In the beginning she had wandered aimlessly, hoping to run across one of the bone-white arches. When that failed, she had begun to study the haze for long moments, thinking there might be some logical direction to the swirling mists, like water flowing down hill, or smaller streams flowing into greater rivers. In the end she settled for travelling in the direction of the darkest tones, hoping the thicker swirls of mist might resolve themselves into an archway.
So far her plan had only revealed mis
t, more mist, and yet more mist.
At least she was regaining a bit of her magic. And she wasn’t wandering in complete darkness. The fog-like magic gave off a pale light, enough to see by—not that there was much to see.
Despair had set in some candlemarks ago, and so had hunger and thirst. While she still had her bow and meager supply of arrows, there was no source of food. Worse, there was no water, either. The likelihood of her continued survival was growing slimmer by the candlemark. Slow death by dehydration.
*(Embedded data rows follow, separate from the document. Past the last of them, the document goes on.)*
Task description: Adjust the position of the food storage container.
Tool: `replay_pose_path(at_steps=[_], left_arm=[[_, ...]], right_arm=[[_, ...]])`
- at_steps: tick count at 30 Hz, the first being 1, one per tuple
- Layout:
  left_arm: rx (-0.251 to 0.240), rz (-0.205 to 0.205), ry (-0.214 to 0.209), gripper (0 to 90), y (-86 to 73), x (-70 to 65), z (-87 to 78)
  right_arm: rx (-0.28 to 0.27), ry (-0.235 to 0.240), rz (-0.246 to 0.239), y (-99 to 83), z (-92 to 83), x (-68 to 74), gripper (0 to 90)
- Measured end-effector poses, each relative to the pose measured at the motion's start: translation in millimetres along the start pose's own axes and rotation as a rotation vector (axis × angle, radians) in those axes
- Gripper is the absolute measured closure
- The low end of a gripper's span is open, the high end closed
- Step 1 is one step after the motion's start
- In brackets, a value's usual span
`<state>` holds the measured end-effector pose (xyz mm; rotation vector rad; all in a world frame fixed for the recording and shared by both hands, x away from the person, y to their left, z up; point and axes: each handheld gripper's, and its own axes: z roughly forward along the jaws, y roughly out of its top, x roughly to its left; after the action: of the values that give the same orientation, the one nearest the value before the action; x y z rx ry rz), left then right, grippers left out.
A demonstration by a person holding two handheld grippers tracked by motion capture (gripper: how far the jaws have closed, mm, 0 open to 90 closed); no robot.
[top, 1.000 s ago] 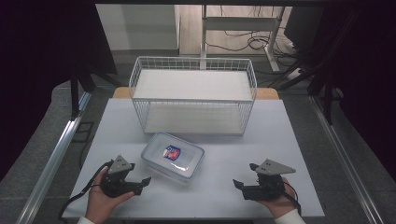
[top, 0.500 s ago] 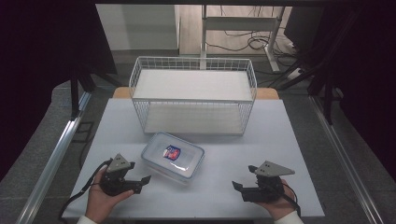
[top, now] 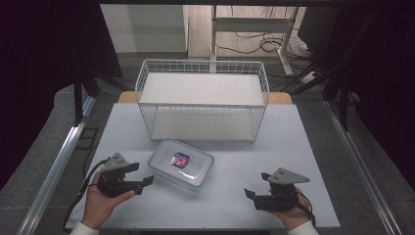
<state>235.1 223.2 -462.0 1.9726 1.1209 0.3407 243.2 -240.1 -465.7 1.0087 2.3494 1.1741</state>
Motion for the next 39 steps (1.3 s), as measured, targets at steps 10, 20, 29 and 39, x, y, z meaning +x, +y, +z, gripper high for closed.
replay_pose_path(at_steps=[10,20,29,39], left_arm=[[0.029,-0.011,0.002,27.8,25.1,15.3,-1.5],[0.067,-0.033,0.032,28.3,40.2,33.5,9.1],[0.148,-0.057,0.035,43.4,52.3,51.7,29.2],[0.28,-0.09,-0.009,89.5,61.8,73.9,67.3]], right_arm=[[0.013,-0.012,0.005,-1.2,2.0,-1.0,19.3],[0.017,-0.014,0.007,-1.8,2.1,-0.8,19.3],[0.032,-0.015,0.011,-3.7,5.4,-2.9,19.3],[0.041,-0.023,0.017,-5.1,6.2,-4.9,19.4]])
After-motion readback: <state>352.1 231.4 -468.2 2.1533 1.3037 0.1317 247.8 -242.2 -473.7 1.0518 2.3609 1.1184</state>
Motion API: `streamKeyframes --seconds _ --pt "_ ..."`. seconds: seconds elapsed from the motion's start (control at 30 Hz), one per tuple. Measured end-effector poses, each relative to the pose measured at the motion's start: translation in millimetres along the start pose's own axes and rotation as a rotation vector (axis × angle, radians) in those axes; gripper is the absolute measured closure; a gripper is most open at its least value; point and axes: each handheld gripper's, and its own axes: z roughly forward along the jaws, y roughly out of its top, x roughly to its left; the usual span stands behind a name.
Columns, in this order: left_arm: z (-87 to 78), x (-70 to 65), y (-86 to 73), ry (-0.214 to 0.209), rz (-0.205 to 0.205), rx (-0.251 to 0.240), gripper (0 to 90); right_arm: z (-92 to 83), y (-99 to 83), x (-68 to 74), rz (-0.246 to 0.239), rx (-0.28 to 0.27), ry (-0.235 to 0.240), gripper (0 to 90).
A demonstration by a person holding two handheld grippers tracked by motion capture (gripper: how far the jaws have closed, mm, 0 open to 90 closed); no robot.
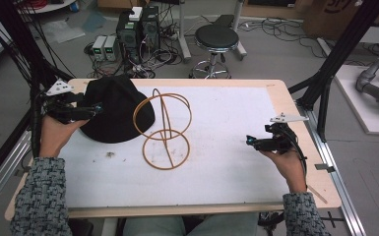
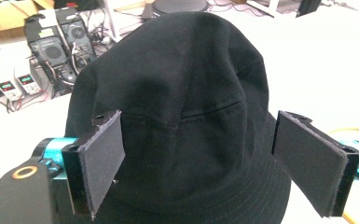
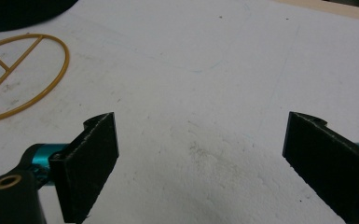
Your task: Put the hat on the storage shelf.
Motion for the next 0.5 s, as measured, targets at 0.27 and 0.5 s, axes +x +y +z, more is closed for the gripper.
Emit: streamKeyframes --seconds 0.27,0.5 --pt "12.9 4.3 15.8 -0.011 0.037 0.046 17.9 -6.9 -6.7 5.4 -0.022 0.003 0.0 10.1" --pt "21.2 10.7 34.3 -0.01 0.055 0.047 17.9 -8.0 -15.3 6.4 -0.015 0.014 0.006 10.1"
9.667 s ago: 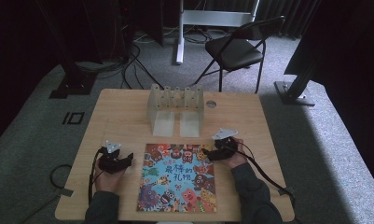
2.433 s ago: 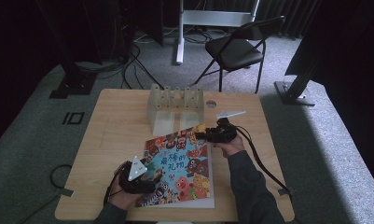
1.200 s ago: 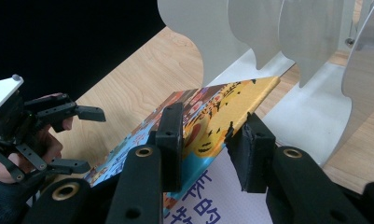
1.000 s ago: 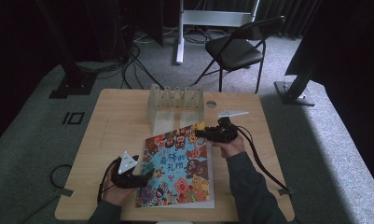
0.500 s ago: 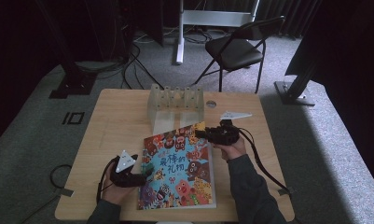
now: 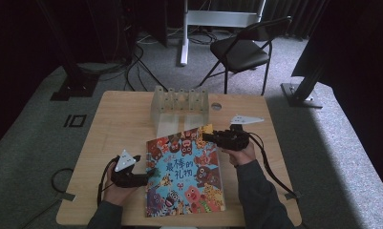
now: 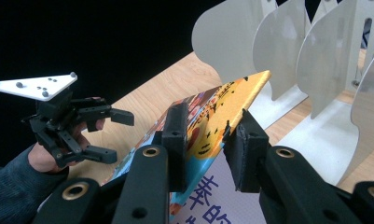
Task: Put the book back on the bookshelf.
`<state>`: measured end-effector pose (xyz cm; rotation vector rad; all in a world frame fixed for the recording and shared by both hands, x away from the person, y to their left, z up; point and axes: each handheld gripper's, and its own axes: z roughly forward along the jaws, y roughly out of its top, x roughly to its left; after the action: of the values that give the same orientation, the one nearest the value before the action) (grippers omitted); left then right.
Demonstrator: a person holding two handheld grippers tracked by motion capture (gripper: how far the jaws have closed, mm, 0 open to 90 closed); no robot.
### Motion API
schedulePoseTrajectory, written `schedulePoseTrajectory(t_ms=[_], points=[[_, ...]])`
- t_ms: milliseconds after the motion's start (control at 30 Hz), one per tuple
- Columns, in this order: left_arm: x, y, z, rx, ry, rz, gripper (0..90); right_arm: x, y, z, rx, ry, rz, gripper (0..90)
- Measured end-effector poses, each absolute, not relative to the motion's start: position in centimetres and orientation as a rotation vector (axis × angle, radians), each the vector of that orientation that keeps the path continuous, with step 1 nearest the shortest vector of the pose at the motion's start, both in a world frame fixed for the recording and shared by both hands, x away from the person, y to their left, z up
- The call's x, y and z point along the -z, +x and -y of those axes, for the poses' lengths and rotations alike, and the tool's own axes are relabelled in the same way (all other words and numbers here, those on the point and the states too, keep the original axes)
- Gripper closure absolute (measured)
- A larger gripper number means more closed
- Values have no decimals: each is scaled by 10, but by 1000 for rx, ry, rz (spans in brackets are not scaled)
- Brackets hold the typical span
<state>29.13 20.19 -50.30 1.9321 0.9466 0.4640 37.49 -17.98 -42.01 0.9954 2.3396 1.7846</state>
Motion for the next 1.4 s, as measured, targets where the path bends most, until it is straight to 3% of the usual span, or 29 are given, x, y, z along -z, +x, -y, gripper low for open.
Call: schedulePoseTrajectory(t_ms=[1033, 1400], points=[[497, 317, -216, -311, 1842, -896, 185, 399, 349, 189, -1884, 820, -2271, 749], [500, 325, -217, -193, 1830, -817, 153, 398, 347, 192, -1904, 788, -2266, 751]])
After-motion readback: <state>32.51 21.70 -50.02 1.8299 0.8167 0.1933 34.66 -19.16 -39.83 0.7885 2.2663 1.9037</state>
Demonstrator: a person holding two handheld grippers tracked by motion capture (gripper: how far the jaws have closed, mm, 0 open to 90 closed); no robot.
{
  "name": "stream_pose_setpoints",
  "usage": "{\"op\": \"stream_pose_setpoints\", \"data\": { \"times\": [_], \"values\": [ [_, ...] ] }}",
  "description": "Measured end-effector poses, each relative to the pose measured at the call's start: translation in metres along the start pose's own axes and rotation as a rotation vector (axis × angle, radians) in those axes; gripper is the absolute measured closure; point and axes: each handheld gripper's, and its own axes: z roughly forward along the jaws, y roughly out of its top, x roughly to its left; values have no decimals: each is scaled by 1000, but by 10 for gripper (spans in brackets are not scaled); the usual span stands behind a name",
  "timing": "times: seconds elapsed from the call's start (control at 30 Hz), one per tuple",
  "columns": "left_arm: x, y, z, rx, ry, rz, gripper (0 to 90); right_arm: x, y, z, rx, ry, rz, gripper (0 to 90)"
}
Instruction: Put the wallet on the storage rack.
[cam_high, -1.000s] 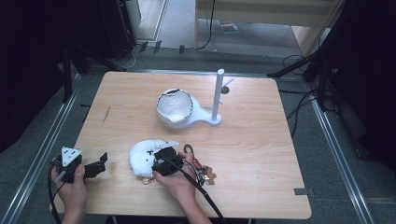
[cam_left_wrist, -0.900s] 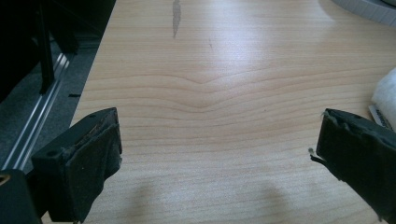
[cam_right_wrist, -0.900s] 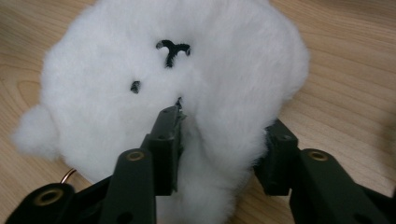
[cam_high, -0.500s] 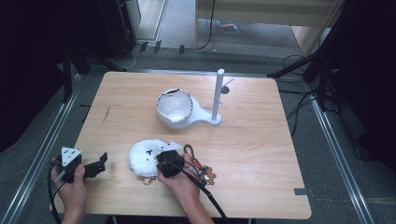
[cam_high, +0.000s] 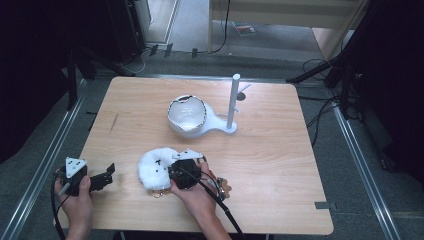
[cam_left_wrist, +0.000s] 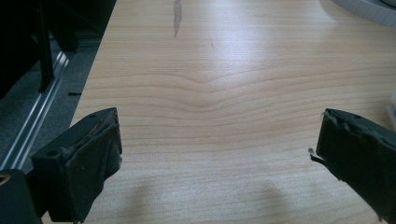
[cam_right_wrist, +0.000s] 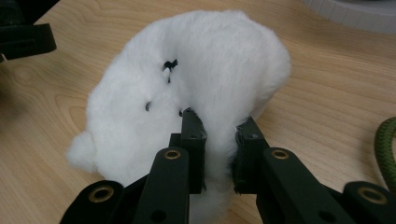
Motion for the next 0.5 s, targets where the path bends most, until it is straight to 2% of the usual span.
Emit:
{"op": "stream_pose_setpoints", "data": {
  "times": [0.27,0.5],
  "values": [
    [0,0,0,1,2,-1,6,-5,12,-27,-47,26,59,790],
    [0,0,0,1,1,-2,7,-6,21,-44,-64,9,57,789]
  ]
}}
As she mulled over her unpleasant thoughts, a sound—the first in many candlemarks—invaded the silence. A cold certainty told her that undulating cry could only belong to one creature. And had she been further along the path to starvation, it might even have been welcoming. She froze in place, her stomach plummeting, as another of the Wardlen’s eerie cries skittered down her body and raised gooseflesh in its path.
Her reasoning mind said there was no hope of outrunning them, but instinct spurred her heart into a rapid beat and fear raced through her blood. Screaming in anger and a helpless rage at the circumstances which had brought her to this point, Sorsha burst into a run. Her legs pumped and lungs labored with the will to live. She ran through the mists, uncaring if the pursuing Wardlen heard her. They undoubtedly already had her scent if their excited cries were any indication.
The Wardlen ran some unknown distance behind, but with each howl they grew closer. Soon she could envision them mere strides behind, saliva dripping from their fangs and their serpentine, armored bodies sliding effortlessly through the silver mists.
Her lungs burned and she wondered if her heart would burst before the predators had a chance to sink teeth into her flesh. Another sound joined the loud cries of the Wardlen. At first she didn’t understand what she was hearing. A deep, pounding beat, more felt than heard, echoed against her breast bone. A neigh of challenge shattered the silence of the Wild Path. Sorsha whipped her head around in time to see a darker shadow vault over a bank of swirling, grey mist to her right. He stormed straight for her, barely turning aside in time. Sorsha felt the brush of his mane and the slap of his tail as he galloped past her position.